Taking it a step further, when we examine assumptions through the eyes of different people e. It is difficult to suspend judgment and systematically walk through various arguments and information with the impartiality of a Sherlock Holmes. The art of evaluating arguments entails analyzing information objectively and accurately, questioning the quality of supporting evidence, and understanding how emotion influences the situation.
People may quickly come to a conclusion simply to avoid conflict.Critical thinking does not make any assumptions, and using the process of critical thinking in the workplace removes the temptation to immediately classify every issue under something that has.
Critical thinking does not make any assumptions, and using the process of critical thinking in the workplace removes the temptation to immediately classify every issue under something that has.

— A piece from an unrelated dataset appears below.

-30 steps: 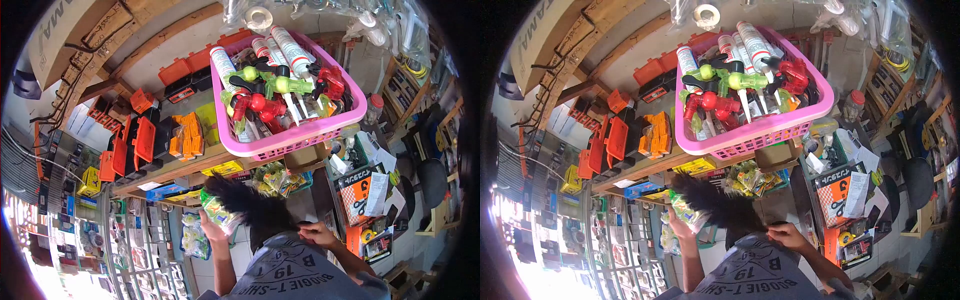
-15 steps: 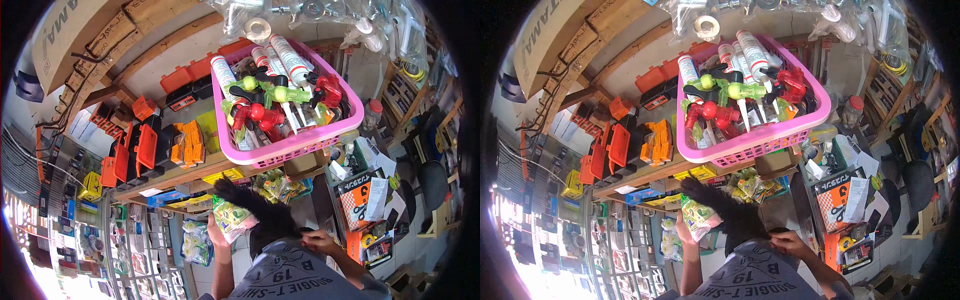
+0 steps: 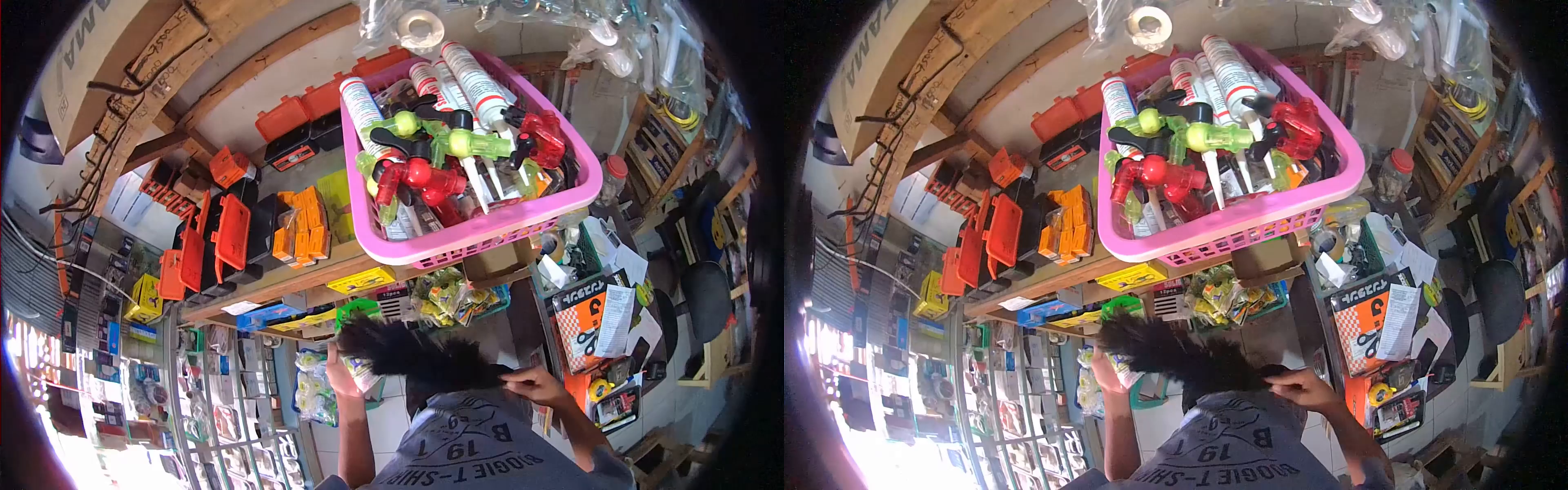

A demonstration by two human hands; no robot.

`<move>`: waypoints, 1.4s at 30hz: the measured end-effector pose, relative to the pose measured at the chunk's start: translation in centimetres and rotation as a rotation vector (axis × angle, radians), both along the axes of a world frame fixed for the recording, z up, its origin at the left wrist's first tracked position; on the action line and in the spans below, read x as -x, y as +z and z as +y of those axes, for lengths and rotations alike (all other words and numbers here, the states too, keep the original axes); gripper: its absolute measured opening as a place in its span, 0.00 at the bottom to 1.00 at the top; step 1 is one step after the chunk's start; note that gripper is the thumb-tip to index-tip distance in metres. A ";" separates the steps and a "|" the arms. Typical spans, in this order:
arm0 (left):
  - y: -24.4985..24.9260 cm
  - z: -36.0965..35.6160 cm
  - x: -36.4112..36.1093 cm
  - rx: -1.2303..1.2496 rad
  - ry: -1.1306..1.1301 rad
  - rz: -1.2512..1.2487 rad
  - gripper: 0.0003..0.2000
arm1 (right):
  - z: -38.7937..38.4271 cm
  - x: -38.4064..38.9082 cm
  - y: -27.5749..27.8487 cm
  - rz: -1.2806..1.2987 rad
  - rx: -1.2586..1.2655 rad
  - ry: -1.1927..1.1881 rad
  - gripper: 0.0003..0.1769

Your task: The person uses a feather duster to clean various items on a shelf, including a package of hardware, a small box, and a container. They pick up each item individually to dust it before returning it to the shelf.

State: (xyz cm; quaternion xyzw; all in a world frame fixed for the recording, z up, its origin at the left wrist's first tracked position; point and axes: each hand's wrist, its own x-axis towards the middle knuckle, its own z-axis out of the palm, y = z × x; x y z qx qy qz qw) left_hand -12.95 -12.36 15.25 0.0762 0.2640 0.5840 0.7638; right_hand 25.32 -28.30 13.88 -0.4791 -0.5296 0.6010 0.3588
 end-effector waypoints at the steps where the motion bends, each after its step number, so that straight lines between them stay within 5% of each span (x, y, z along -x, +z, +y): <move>1: 0.2 -0.1 0.0 0.004 0.006 0.002 0.22 | 0.0 -0.1 0.4 0.002 0.004 0.006 0.17; 5: 0.3 -1.5 -2.4 0.019 -0.146 0.021 0.23 | 0.7 0.4 0.8 -0.023 0.021 -0.075 0.15; 9: -0.4 -2.2 -4.6 0.025 -0.214 -0.330 0.26 | 1.4 1.4 -1.3 0.027 0.035 -0.162 0.16; 12: -1.7 -0.8 -2.1 -0.079 -0.179 -0.154 0.24 | 0.7 0.7 -0.3 -0.014 0.043 -0.055 0.15; 13: -0.9 -0.3 -2.0 0.056 -0.010 0.040 0.24 | 0.5 0.4 0.6 -0.016 0.040 -0.050 0.15; 15: -1.4 -0.2 -0.3 -0.293 -0.050 0.438 0.23 | 0.2 -0.2 2.2 -0.115 0.016 0.060 0.16; 16: -1.0 -0.4 0.4 -0.119 -0.164 0.006 0.21 | -0.1 -0.1 2.1 -0.109 0.029 0.055 0.16; 17: -2.1 -0.2 0.5 -0.120 -0.166 0.005 0.21 | 0.1 0.1 2.2 -0.109 0.028 0.053 0.16; 19: -5.3 0.1 -0.2 -0.389 -0.067 0.750 0.23 | 0.8 1.0 2.6 -0.245 0.019 0.010 0.16; 20: 0.4 -0.2 -4.7 0.078 -0.053 0.013 0.24 | 0.9 1.8 1.8 -0.246 0.017 0.003 0.16; 21: 1.0 -1.0 -6.0 0.027 -0.088 -0.035 0.26 | 1.1 3.0 0.3 -0.139 0.002 -0.092 0.16; 25: 0.7 -0.2 -8.2 0.059 0.095 0.063 0.27 | 1.7 4.5 -0.1 -0.087 -0.183 -0.036 0.16; 31: 1.4 0.6 -6.0 -0.039 0.161 0.084 0.28 | 0.6 4.7 -0.4 -0.048 -0.060 -0.148 0.18; 33: -2.2 0.6 -4.5 -0.369 0.209 0.599 0.27 | 1.0 4.8 -0.3 -0.052 -0.107 -0.117 0.19; 34: -1.4 0.7 -4.5 -0.369 0.206 0.599 0.27 | 1.1 4.6 -0.1 -0.067 -0.125 -0.115 0.19; 37: 1.0 1.0 -4.2 -0.129 0.093 -0.069 0.29 | 0.5 3.8 -2.4 -0.016 -0.082 -0.171 0.19; 42: -1.2 2.1 -1.9 -0.024 0.279 0.102 0.28 | 1.3 2.9 -0.1 -0.098 -0.074 -0.131 0.17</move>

Critical thinking is the process of rationally analyzing and attempting to solve a problem accurately and efficiently without relying on assumptions or guesses.
Duration:1 Day, At customers location. Innovation. Critical thinking leads to innovative ideas that can be competitive and profitable. To succeed in business in the 21st century, you need to become a critical thinker, writes leadership consultant John Baldoni in his Harvard Business Review blog article entitled, “How Leaders Should Think Critically.”. Source: It Takes More than a Major: Employer Priorities for College Learning and Student Success. Washington, DC: Association of American Colleges and Universities and Hart Research Associates.
For students, critical thinking is. His research areas include the dynamics of organization culture, and more recently, the importance and implications of critical thinking.
Check out his blog, Driving Innovation in a Complex World, .
Hence, critical thinking is not a set of skills separable from excellence in communication, problem solving, creative thinking, or collaborative learning, nor is it indifferent to one's sense of self-worth.